Walk fees hiked but no levy, English says

From October next year, international visitors will pay double the fee on the five most popular...
From October next year, international visitors will pay double the fee on the five most popular Great Walks, including the Routeburn, and 50% extra for the other Great Walks and back country hut passes. PHOTO:ODT
A visitor levy for Queenstown and a tourist tax at the border are off the table for National.

They are not needed, Prime Minister Bill English said in Queenstown yesterday.

But Queenstown Lakes Mayor Jim Boult still thinks it is the best way to help pay for infrastructure in the tourism mecca and he will continue to push for one.

Mr English announced in Queenstown yesterday his Government, if re-elected next month, would double the fee paid by international tourists on the five most popular Great Walks - Milford, Routeburn, Kepler, Abel Tasman and Tongariro.

Fees for overseas tourists on other walks and back country huts would be raised by 50%.

At Queenstown's Jean Malpas Community Nursery yesterday, Mr English initially seemed to hint the Government was open to a border tax.

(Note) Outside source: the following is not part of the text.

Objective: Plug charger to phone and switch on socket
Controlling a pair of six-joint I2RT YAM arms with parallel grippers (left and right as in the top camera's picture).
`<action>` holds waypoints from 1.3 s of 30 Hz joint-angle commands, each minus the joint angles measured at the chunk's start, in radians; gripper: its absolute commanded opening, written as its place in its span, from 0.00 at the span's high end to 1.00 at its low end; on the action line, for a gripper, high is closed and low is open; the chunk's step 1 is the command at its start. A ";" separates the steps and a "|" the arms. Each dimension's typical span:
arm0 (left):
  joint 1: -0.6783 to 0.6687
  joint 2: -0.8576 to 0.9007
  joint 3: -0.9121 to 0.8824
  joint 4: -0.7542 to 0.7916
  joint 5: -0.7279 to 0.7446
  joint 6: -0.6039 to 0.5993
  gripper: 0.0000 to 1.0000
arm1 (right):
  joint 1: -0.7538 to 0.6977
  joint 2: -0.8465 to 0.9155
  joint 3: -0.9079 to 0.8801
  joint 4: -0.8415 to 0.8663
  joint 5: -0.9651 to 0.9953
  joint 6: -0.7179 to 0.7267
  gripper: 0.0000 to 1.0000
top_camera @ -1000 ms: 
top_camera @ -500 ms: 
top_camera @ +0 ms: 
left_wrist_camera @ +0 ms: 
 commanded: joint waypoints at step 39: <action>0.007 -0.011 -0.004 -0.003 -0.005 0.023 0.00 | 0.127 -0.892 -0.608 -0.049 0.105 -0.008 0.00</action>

He said of the Great Walks' fees hike: ``We believe it's fair that those who are willing to travel around the world to have those experiences, help us with the real cost of maintaining those walks.''

But he later clarified the increases were not a step towards a general visitor levy.

``We just don't need an extra levy at the border. New Zealand is having good tourism growth now but we want to be careful about piling up costs and finding later it's too much.

``This is really just about Doc charging the cost for running that service.''

Asked about a possible visitor levy in Queenstown, Mr English said: ``We're not contemplating that.''

Queenstown has applied for funding, including money for a downtown bypass route, through the Government's $1billion housing infrastructure fund.

In May, Deputy Prime Minister Paula Bennett - who has ruled out a bed tax for Queenstown - said the Government could pour millions into special Queenstown projects, as long as they stack up.

Mr Boult told the Otago Daily Times yesterday the Great Walks fee hike for international tourists was ``a step in the right direction''.

``The Prime Minister and I have had a number of debates about a visitor levy generally and right now Government have signalled very clearly that they are going to assist us - and you heard that again today.

``That's fine, and I'm delighted and grateful for that assistance.

``But in the longer term I very much favour a visitor levy, because it's an eternal fix for the problem. It doesn't rely on the vagaries who may be in power.''

Asked if Queenstown was getting enough from central Government, Mr Boult said he would keep pushing for more.

The Government is confident overseas tourists will not be put off by the fee hikes.

Conservation Minister Maggie Barry said a 30% price hike earlier this year on the Milford Track had ``landed very softly''.

``I think the international visitors will welcome the opportunity to make their own contribution.''

The estimated $4million raised by the increased fees would go back into maintaining the walks.

National's other announcement yesterday was to double the Department of Conservation's community funds, to $10million a year.

The Jean Malpas Community Nursery, opened in 2013, was established with $50,000 from Doc's community funds.

Yesterday, Ms Barry opened a new section, doubling the nursery's size.

Last year nursery stalwarts Neill and Barb Simpson won the Loder Cup, New Zealand's foremost botany award.

Mr Simpson said the nursery's part-time co-ordinator, Jo Smith, was paid from the community fund, which also funded the extension.

The nursery has about 10,000 plants and seedlings.